This phenomenon — dubbed “sloppy and paste,” “sloppy pasting,” “copy-forward” and “cloning” — is a new problem in the industry and appears to be a strong trend. Although EHRs facilitate quick moves through patient records, the tempting ease of copy/pasting lends itself to mistakes. While many such mistakes may be innocuous, as an expansive trend copy/pasting EHR seems to have some meaningful unintended consequences, ranging from serious embarrassment, the appearance of billing fraud, or patient harm.

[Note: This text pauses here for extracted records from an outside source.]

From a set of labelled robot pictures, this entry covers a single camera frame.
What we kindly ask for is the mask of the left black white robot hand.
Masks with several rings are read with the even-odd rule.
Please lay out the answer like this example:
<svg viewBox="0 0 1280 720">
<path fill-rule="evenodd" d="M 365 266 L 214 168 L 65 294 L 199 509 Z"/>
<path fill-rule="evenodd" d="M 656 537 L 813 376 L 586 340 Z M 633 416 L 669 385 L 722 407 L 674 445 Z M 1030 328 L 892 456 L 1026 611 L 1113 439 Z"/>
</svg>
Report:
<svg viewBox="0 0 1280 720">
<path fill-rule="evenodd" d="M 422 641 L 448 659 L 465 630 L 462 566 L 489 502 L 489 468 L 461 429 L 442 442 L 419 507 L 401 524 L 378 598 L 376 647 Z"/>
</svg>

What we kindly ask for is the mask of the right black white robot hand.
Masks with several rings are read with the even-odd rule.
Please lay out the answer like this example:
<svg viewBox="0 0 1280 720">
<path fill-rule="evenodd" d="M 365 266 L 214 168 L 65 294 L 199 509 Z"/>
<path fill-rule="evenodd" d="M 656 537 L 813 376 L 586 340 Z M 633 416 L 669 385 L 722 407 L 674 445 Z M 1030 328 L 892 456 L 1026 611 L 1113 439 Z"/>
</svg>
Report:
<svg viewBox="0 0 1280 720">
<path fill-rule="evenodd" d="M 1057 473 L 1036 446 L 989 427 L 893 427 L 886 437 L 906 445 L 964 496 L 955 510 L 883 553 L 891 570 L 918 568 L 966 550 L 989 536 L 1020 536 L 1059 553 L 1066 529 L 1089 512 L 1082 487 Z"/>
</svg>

For example, since by definition coordinated patient care (another integral part of health care reform for which there is strong impetus) involves multiple health care professionals communicating with each other via the patient’s chart, the ability of each provider to rely upon the accuracy of information conveyed in the chart is critical. Proper management of all patient care in an integrated way requires an effective, accurate and timely exchange of information. The reliance of each provider upon inaccurate or misleading information copy/pasted into chart as a short cut can lead to confusion and mistakes and actually prevent “coordinated” care. In one reported example, a physician visited a patient in a coma who had postoperative complications. After reviewing the patient’s chart, the doctor visited with the patient’s very concerned family and commented to them that the patient was only in the third day of recovery, unaware that that the patient had been in recovery for over five weeks. For more than five weeks, the note “post-op day No. 2” was copied and brought forward each day. The highly embarrassed doctor’s credibility with the family was gone.